Not to worry... you don't get a lock-out unless you fail to pay your maintenance fees.  

Actually, a _lock-off_ isn't a bad thing. And if you get one on the marina-facing side of the tower (next to the elevators), you may get a king bed instead of doubles in the second bedroom.

The "which is best" question is never easy to answer. But know this about the noise from the luau: You'll hear it from all units except the ocean-front premier. 

The 2-bed plus units are on floors 9 through 23 on the marina-facing side of the tower (units 69 and 70/71 [lock-off]). On the Diamond Head side, unit 65 (closest to the lagoon) is always a plus unit; unit 62/63 [lock-off] is a plus beginning on the 5th floor; unit 60 (closest to the garage/luau) is a plus beginning on the 9th floor.

*Diamond Head side* (60, 61, 62/63, 64, 65, 66)




*Marina/Ilikai side* (72, 70/71, 69, 68, 67)


----------



## linsj (Jan 19, 2011)

HatTrick said:


> Actually, a _lock-off_ isn't a bad thing. And if you get one on the marina-facing side of the tower (next to the elevators), you may get a king bed instead of doubles in the second bedroom.



The lock-off studios on the elevator side all have king beds; studios on opposite side have two doubles.
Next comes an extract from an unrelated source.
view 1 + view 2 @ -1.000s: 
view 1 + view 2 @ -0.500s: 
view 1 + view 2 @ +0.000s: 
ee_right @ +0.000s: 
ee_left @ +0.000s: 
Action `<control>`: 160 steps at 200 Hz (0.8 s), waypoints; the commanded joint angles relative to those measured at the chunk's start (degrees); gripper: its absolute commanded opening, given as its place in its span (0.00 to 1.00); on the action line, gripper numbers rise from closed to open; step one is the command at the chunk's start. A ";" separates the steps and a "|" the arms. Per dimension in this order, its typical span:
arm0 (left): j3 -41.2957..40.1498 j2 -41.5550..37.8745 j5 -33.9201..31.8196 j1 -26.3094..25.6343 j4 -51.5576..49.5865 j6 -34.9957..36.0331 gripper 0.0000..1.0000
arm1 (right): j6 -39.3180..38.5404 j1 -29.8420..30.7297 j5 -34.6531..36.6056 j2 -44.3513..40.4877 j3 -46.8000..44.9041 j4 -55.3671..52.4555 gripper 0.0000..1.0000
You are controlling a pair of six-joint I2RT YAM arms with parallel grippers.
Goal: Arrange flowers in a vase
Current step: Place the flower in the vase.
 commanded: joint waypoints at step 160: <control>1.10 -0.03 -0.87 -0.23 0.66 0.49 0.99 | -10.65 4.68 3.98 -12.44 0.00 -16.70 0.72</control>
That floor plan doesn't show the studios, which are on the left side of the 2-bedroom on the right side of the elevators (as you look at the floor plan); can't remember which side of the 2-bedroom directly across the hall.


----------



## jestme (Jan 19, 2011)

We had a 2BR plus lockout last week, on the elevator side, 20'th floor. I always pay my MF's on time. Last year we were in the end unit over the luau. It felt bigger, and the lanai is bigger, but the noise is loud from the luau. One note, the luau only runs Sunday-Thursday now. Not 7 days a week.


----------



## GregT (Jan 19, 2011)

Do I remember correctly from a different thread that Unit 68 is smaller than the 1BR's on the DH Side?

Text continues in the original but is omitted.